I'll assume that your manager complained about your work, saying that you are overcommitting and underperforming, that you miss deadlines, that you arrive late and spend your time talking to colleagues, and that you overstay in your office. If that's a case, that's something you need to change not just to "gain confidence and build trust", but to keep your job.
The way to do this: If your manager is reasonable, then don't arrive late ever, unless you have a very good reason for it, and in that case, tell your manager the reason. If your manager is unreasonable, then don't arrive late ever. Don't involve your colleagues in conversations in a way that keeps you from doing your work, or worse, that keeps them from doing your work.
The complaint about "overstaying in the office" is interesting.

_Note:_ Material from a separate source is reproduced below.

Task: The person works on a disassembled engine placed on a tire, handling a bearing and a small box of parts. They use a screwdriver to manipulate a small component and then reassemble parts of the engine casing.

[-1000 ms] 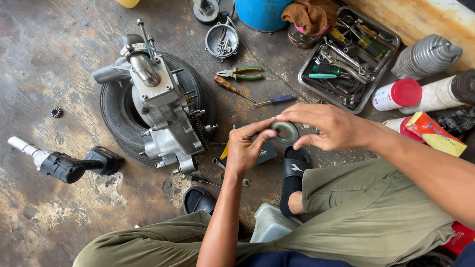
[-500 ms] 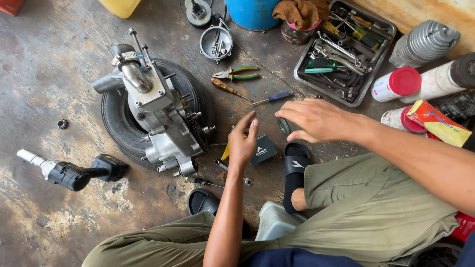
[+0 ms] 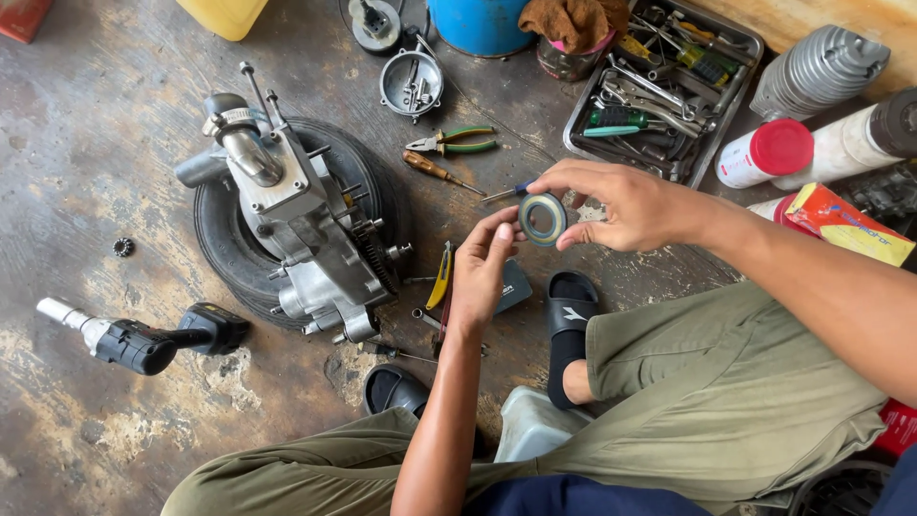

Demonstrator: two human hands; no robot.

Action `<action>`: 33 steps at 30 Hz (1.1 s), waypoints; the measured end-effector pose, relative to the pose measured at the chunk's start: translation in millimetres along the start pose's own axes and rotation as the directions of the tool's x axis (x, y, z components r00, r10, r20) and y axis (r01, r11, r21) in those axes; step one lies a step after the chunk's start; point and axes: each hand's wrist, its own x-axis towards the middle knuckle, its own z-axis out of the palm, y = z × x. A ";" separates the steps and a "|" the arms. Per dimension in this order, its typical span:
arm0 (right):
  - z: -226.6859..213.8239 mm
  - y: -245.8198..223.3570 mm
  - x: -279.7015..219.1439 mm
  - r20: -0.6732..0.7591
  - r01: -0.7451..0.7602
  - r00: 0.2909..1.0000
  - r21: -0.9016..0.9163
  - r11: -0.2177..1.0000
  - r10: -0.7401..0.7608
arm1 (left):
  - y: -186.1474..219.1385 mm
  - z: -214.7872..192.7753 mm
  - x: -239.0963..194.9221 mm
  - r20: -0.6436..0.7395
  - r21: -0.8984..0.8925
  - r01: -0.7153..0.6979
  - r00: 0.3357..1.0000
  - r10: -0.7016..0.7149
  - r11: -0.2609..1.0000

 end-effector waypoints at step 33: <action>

If the company doesn't want anyone overstaying in the office, then don't do it. The complaint may actually be that you are not doing your job, and then you try to pretend being a hard worker by overstaying and not doing any actual work. Some people would really hate that. Check out whether you are not supposed to overstay without working, our whether you are not to overstay at all. And then you either leave in time every day, or you stay and work.
The last and worst are "overcommitting and underperforming", and "missing deadlines". Your manager may have two impressions: One, that you don't do the amount of work every week that you are supposed to do. That's something you need to change. Two, that you make promises that you don't keep. To that, the solution is to not make promises. If your manager says "can you do this in two weeks", then there are two possibilities: Either you are 100% sure you can do it, you say yes, and you do it. Or you are not sure you can do it, then you tell your manager. It's much better (for your manager, and for you), to say you can't do it, than to make promises that you cannot keep. And that's his complaint, that you don't keep your promises.